Tony Guidry Tony Guidry Friday, August 10, 2012 8:52:14 PM Earl; do you have any idea what it's like to drive in Louisiana during Cane season??? I worked OT in that area a couple of weeks before and almost nailed the back of a cane trailer in my own vehicle going to the station this medic worked out of. Pulled out right in front of me (and I was going 10 miles under the limit) in a patch of fog (that came out of nowhere), without warning because they have the right of way..and FYI, tractors and cane trailers do NOT require lighting, only an orange/red triangle...The article also didn't mention she had spinal cord/brain trauma pre-existing from a previous accident...but as the law states, the last one buys the injury....I can't state weather or not Acadian dropped the ball on his driving record, but as Josh stated..it's hard to believe they didn't discipline him..the medics driving records are closely monitored and there is at least 2 CBT's every year just on emerg. and non-emerg. driving.....not to downgrade but driving a rescue squad vehicle does not compare to the responsibility and stress of transporting a pt....also, not saying she shouldn't have gotten anything, but this amount was ridiculous.....actually Ms. Jessica, you covered everything quite nicely..yes, you can drive up to 5 mph over the posted limit in any vehicle.

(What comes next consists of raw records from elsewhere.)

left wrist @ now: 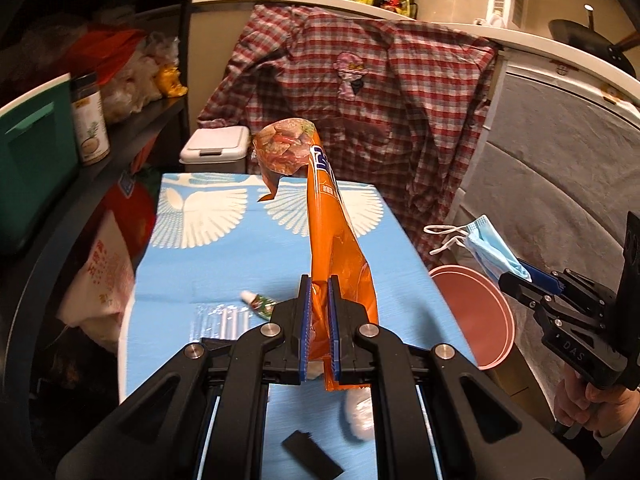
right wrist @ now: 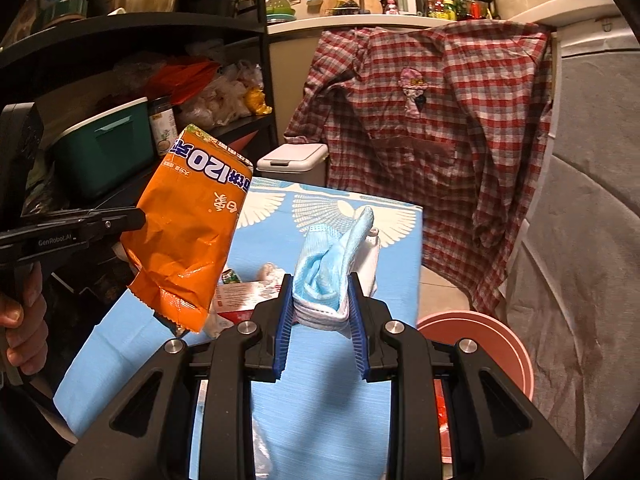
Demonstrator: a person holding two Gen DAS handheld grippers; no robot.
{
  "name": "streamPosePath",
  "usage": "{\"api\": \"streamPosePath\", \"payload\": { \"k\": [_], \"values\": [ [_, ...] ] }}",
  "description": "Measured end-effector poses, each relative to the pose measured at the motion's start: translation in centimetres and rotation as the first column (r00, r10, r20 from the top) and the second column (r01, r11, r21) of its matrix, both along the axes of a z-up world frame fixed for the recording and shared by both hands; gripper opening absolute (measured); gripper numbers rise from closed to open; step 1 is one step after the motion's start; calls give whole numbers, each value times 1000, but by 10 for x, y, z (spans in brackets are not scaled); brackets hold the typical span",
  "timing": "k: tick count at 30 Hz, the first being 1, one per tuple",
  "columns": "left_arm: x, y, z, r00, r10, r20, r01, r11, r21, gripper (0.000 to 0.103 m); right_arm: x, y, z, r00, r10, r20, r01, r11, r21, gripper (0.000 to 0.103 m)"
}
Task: Collect trash
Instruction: 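Carry the orange bag and blue mask over the pink bin with both grippers, then open both grippers to drop the orange bag and mask into the bin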
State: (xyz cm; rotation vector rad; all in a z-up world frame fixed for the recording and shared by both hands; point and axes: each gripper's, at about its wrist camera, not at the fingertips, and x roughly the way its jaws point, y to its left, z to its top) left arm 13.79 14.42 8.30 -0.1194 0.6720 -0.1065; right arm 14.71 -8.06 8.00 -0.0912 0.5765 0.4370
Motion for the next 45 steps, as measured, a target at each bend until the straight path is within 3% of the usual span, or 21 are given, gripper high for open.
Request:
{"api": "streamPosePath", "payload": {
  "k": [18,29,40,44,45],
  "values": [
    [29,-112,-14,988,-156,16,156,988,9,8,13,-81,-5,986,-163,-45,163,987,-1,27],
    [49,-186,-36,979,-203,7,203,979,29,8,21,-123,-17,968,-235,-92,235,972,-13,28],
    [70,-213,-58,975,-217,-42,219,975,44,8,33,-141,-29,951,-272,-145,272,962,-21,28],
    [72,-223,-64,969,-239,-59,242,969,53,9,37,-145,-35,945,-279,-170,279,960,-26,34],
    [73,-224,-65,968,-242,-62,245,968,55,14,39,-145,-36,943,-284,-174,283,958,-31,35]
  ]
}}
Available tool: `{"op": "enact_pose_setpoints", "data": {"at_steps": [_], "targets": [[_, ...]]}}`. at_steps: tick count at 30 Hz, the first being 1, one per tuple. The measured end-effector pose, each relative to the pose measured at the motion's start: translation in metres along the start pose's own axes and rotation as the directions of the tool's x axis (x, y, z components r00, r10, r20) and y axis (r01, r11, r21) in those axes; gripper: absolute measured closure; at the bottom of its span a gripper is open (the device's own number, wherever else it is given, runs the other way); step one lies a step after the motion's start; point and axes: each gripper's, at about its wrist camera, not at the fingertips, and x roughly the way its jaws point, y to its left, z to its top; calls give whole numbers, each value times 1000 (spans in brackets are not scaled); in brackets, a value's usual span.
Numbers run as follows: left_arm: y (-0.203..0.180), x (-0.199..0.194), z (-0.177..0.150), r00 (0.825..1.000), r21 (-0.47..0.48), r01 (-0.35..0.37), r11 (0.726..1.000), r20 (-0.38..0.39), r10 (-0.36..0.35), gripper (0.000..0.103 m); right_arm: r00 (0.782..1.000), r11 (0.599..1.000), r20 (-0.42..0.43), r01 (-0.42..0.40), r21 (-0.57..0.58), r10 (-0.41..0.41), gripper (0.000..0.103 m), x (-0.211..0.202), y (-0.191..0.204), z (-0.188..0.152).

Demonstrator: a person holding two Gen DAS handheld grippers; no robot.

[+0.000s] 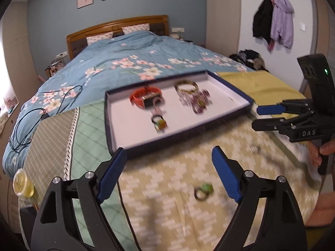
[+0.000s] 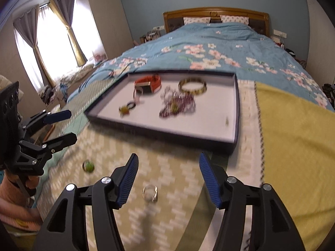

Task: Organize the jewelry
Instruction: 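Withdraw both tools from the box toward the remaining rings on the bed, then grasp the silver ring with the right tool while the left tool grasps the green-stone ring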

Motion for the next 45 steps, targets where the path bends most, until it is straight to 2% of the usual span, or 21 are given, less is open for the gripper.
{"op": "enact_pose_setpoints", "data": {"at_steps": [5,7,10,14,16,26,33,45], "targets": [[-13,-2,-18,998,22,51,998,-42,-50,28,1000,1000,-30,-9,-7,9,48,-1,6,-18],[-18,-2,-23,997,25,65,998,-51,-63,30,999,1000,-40,-18,-12,17,54,0,9,-22],[-23,-1,-29,994,26,83,996,-68,-81,34,998,999,-57,-23,-30,21,58,2,15,-27],[-26,2,-31,992,19,97,995,-84,-95,36,998,998,-67,-16,-58,12,61,4,24,-31],[-26,3,-32,991,17,101,995,-91,-99,38,998,997,-68,-15,-69,10,68,4,26,-30],[-27,13,-33,985,-9,114,993,-126,-114,47,996,995,-88,14,-102,-23,71,10,34,-30],[-24,21,-32,981,-28,119,992,-153,-122,58,995,994,-88,40,-106,-50,86,11,34,-29],[-27,28,-33,977,-19,122,992,-175,-123,79,995,994,-84,42,-104,-51,87,10,34,-30]]}}
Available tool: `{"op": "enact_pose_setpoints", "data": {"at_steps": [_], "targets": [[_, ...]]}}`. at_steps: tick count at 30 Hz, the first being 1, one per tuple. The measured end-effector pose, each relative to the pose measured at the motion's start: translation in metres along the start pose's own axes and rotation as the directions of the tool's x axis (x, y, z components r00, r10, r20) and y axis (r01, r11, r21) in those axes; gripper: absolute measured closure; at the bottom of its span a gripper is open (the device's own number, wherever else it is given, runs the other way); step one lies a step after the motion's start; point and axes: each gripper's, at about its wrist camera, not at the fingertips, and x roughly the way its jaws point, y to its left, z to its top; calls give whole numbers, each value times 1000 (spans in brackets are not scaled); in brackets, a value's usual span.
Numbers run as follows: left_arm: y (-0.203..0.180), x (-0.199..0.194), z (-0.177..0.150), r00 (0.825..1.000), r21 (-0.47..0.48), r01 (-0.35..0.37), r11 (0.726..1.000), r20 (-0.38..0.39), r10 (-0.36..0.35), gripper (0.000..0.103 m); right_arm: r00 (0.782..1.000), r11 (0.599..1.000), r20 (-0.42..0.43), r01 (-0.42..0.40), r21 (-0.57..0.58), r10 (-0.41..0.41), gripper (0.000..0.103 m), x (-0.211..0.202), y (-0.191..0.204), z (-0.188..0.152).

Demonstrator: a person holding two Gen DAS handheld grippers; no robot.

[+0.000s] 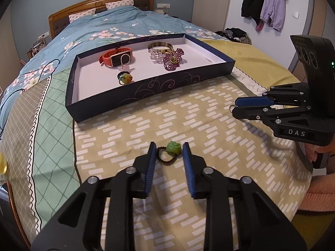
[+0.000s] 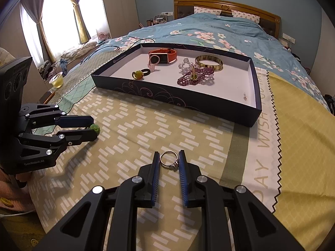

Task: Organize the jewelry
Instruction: 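Grasp the silver ring with the right tool while the left tool grasps the green-stone ring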

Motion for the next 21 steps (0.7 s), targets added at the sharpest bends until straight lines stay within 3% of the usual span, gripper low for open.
{"op": "enact_pose_setpoints", "data": {"at_steps": [21], "targets": [[2,-9,4,999,-27,-6,1000,45,8,80,996,996,71,-63,59,58,87,-13,-6,6]]}}
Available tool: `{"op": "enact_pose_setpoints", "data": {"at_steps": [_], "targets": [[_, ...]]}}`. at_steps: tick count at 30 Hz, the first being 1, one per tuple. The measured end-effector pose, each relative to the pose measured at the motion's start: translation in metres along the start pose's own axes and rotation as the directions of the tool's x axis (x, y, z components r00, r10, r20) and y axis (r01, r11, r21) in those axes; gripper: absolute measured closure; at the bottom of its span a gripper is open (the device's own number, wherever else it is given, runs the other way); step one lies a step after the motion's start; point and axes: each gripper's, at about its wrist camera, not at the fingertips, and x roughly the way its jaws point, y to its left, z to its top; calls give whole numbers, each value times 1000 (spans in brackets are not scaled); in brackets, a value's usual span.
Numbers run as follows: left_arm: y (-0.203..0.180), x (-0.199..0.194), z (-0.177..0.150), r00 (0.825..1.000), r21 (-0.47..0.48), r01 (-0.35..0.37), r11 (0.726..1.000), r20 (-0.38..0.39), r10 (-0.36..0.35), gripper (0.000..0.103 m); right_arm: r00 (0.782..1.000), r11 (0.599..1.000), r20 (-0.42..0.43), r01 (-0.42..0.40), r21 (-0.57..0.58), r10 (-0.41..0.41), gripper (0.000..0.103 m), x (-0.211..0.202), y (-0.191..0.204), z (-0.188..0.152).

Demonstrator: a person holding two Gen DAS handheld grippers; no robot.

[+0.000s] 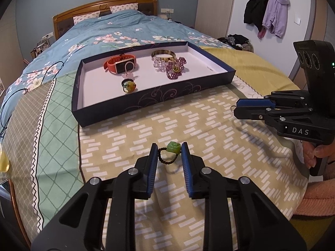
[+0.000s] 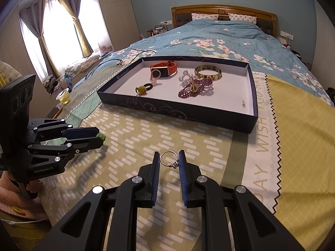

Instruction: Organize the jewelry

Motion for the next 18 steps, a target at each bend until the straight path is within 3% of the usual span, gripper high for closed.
{"op": "enact_pose_setpoints", "data": {"at_steps": [18], "targets": [[-1,-16,12,998,-13,-20,1000,64,21,80,997,999,66,-42,31,40,87,-6,-1,13]]}}
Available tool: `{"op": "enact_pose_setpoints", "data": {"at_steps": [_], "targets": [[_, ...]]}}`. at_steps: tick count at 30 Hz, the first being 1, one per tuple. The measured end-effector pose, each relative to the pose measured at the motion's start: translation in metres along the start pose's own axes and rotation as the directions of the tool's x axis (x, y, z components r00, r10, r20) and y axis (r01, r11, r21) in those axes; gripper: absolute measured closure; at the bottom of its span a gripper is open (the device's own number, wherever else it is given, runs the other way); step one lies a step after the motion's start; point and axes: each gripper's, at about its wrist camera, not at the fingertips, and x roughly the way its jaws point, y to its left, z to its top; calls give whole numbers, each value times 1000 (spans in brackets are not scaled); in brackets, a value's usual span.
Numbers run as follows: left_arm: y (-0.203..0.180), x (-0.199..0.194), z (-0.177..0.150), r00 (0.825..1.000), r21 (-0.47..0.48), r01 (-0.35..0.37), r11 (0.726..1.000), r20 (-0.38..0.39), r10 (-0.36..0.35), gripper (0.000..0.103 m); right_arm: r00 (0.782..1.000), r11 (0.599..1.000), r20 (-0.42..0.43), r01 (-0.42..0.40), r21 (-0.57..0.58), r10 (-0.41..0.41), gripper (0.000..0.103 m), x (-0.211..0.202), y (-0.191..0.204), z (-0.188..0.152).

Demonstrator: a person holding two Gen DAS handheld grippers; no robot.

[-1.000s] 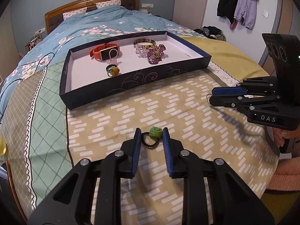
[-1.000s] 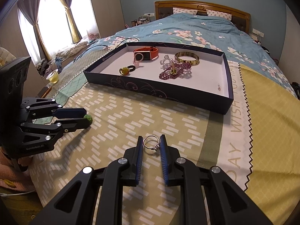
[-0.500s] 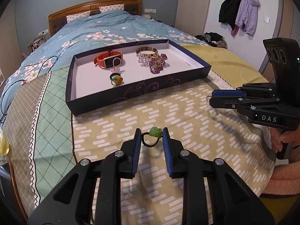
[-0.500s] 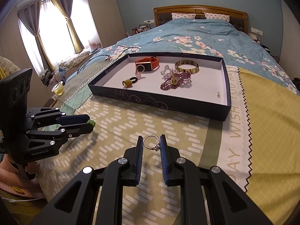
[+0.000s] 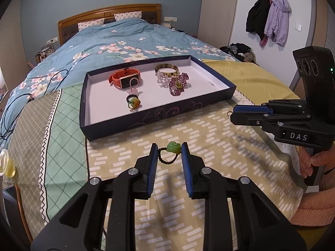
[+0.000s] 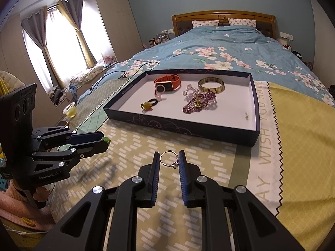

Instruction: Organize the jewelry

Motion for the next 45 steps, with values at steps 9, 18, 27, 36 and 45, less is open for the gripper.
{"op": "enact_pose_setpoints", "data": {"at_steps": [9,18,27,36,45], "targets": [[6,-6,10,999,-16,-19,1000,37,20,80,999,1000,39,-4,4,4,87,-3,-1,10],[7,-8,20,997,-26,-32,999,67,34,80,998,1000,68,0,3,0,87,-5,-2,20],[11,-8,28,995,-37,-44,998,90,47,80,995,1000,97,4,1,-4,87,-5,-3,31],[11,-9,37,992,-36,-56,998,110,59,80,994,1000,112,3,1,-3,87,-2,-4,39],[15,-7,43,991,-45,-53,998,121,58,80,993,1000,119,-1,5,0,87,1,-6,44]]}}
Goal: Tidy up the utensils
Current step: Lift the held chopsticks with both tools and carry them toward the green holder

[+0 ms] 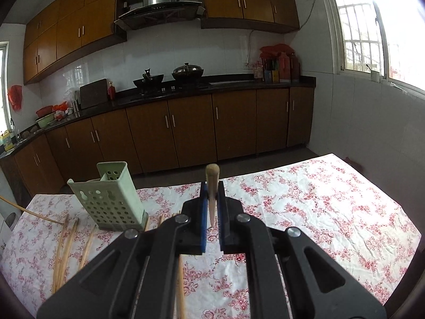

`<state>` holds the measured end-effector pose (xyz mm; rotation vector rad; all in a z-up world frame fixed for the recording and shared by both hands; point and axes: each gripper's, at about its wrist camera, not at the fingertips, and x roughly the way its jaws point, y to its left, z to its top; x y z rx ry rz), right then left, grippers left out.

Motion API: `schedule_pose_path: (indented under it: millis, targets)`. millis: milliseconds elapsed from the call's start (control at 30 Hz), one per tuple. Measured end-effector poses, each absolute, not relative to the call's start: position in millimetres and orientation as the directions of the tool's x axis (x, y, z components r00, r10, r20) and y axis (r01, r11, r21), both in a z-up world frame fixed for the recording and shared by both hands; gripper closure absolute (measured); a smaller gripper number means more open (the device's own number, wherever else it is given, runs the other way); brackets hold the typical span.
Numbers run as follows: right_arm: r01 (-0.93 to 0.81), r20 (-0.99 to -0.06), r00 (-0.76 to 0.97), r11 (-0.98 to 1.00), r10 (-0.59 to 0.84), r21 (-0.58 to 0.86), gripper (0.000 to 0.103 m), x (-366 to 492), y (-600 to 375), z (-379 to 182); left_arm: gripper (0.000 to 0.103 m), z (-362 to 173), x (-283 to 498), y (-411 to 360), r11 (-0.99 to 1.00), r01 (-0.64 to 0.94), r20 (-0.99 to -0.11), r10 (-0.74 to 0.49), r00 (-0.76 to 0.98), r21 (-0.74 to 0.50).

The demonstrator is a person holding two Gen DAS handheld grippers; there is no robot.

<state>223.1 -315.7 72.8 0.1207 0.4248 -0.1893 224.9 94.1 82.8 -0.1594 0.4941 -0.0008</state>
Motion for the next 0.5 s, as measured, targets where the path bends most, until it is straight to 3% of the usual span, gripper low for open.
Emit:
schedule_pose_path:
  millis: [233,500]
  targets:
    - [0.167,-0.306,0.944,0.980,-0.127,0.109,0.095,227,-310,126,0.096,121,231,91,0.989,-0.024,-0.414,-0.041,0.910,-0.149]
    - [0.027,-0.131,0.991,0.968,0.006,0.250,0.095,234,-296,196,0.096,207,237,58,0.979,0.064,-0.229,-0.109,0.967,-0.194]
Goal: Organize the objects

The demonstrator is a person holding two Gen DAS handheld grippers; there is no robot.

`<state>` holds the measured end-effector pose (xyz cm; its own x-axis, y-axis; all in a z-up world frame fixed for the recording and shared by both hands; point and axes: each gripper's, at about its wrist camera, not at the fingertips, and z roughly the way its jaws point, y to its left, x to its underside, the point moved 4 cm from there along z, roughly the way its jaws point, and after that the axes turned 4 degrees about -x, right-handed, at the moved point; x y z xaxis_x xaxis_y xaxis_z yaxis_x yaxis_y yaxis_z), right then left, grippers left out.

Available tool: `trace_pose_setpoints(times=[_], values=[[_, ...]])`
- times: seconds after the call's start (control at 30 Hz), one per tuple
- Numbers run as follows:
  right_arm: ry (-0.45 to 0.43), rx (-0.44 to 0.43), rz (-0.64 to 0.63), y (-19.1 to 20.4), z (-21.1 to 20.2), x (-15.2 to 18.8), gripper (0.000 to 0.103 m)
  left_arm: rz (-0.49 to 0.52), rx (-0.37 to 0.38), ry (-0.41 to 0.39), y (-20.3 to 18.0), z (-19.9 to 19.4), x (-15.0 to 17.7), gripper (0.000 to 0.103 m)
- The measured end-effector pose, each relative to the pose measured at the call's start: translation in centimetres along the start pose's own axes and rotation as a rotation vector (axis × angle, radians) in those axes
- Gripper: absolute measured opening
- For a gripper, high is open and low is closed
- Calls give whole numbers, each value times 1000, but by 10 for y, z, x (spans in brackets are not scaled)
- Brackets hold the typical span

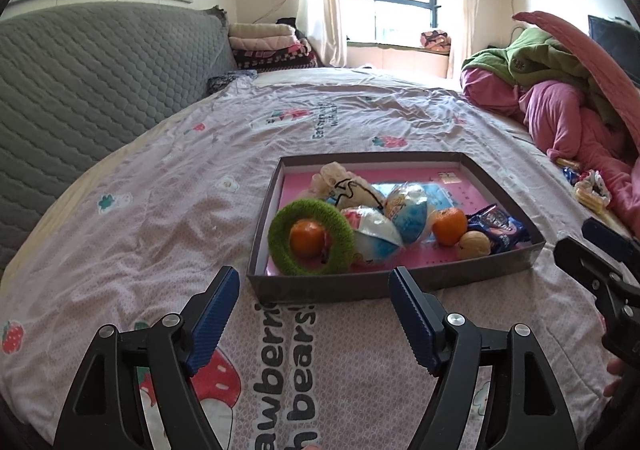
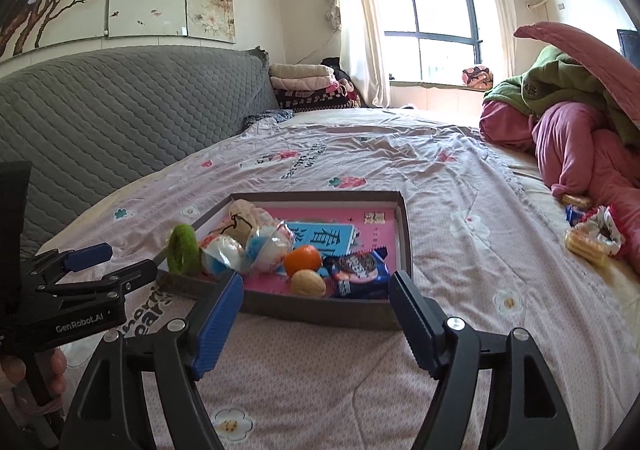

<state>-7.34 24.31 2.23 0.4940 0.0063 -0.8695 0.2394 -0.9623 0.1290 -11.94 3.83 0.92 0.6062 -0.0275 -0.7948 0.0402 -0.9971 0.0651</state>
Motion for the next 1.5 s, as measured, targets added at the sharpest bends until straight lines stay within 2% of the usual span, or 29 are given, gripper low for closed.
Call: trace_pose_setpoints(times=[0.27, 0.53, 0.83, 1.5], values=[[33, 9, 18, 8, -4, 20, 75, -13, 0, 36, 7, 5, 20, 78], [39, 62, -9, 13, -7, 32, 75, 3, -11, 51, 8, 5, 33, 78], [63, 63, 4, 15, -5, 43, 75, -26, -26, 92, 17, 11, 45, 78], [86, 76, 37, 10, 5, 57, 75, 5, -6, 61, 13, 18, 58, 78]])
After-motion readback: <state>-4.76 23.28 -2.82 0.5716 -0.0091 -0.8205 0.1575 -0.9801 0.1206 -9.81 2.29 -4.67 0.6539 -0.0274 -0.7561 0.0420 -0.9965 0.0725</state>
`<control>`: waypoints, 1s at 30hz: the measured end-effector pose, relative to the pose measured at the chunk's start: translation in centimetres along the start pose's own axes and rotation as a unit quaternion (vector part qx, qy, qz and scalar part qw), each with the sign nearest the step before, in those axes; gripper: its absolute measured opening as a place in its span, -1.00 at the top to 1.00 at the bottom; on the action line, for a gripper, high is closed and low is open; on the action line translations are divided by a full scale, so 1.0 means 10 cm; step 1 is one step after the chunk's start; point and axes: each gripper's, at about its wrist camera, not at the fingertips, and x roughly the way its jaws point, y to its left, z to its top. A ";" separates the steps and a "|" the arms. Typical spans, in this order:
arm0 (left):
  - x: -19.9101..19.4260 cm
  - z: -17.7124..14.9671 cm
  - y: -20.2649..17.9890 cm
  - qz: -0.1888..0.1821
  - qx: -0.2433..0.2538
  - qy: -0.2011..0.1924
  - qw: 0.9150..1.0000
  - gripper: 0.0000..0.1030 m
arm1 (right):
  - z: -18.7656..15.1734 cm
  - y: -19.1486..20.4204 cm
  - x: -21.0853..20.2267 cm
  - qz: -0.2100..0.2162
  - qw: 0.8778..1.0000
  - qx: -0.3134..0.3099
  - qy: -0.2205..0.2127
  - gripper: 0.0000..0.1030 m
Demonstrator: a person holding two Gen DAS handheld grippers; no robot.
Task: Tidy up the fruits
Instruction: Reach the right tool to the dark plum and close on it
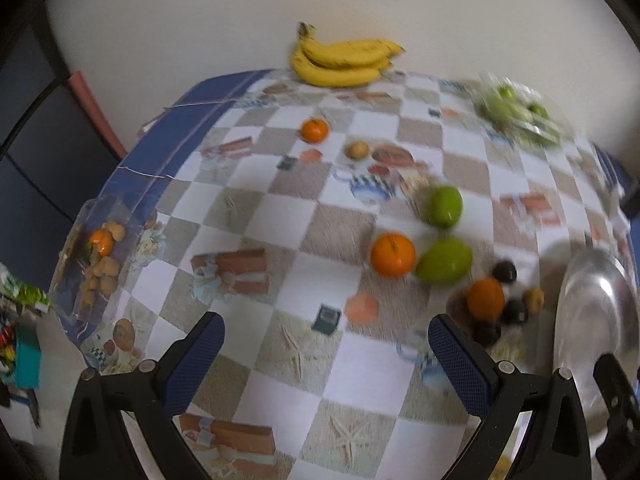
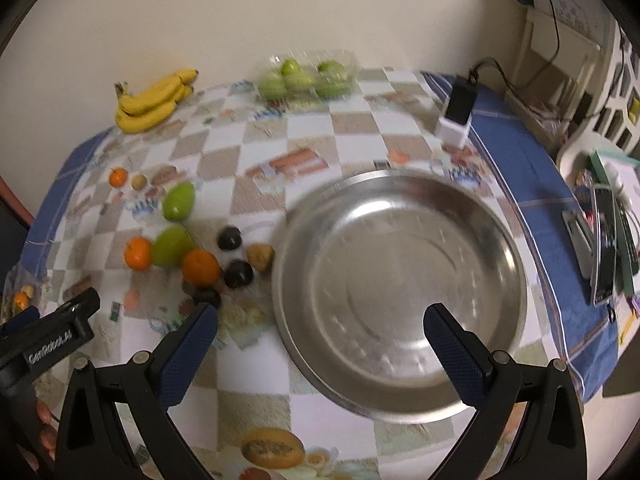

Tony Guidry Tony Guidry Friday, August 10, 2012 9:17:00 PM Mr. Michael is right; the article was obviously a one-sided play on words..I heard it was his key ring with the swipe key that fell from the console and on instinct he grabbed for it...Acadian does not supply window mount GPS's, only the tracking on the laptop (that stays in red in the sprinters)...and the national standard is still the Metro Key Books...reading a map while driving, yeah like that's safe.....oh, In case y'all thinking I'm taking of for my podna; I wasn't a personal friend of this medic, but had met him a couple of times; from what I've seen, I would have trusted him with my family members.......Accidents DO happen, no matter how careful you are.
Steve Jacobi Steve Jacobi Tuesday, October 16, 2012 1:09:24 PM PR Newswire is also used by the newsfeed search engines used by websites like this. Without it, EMS stories would be very random and difficult to sort.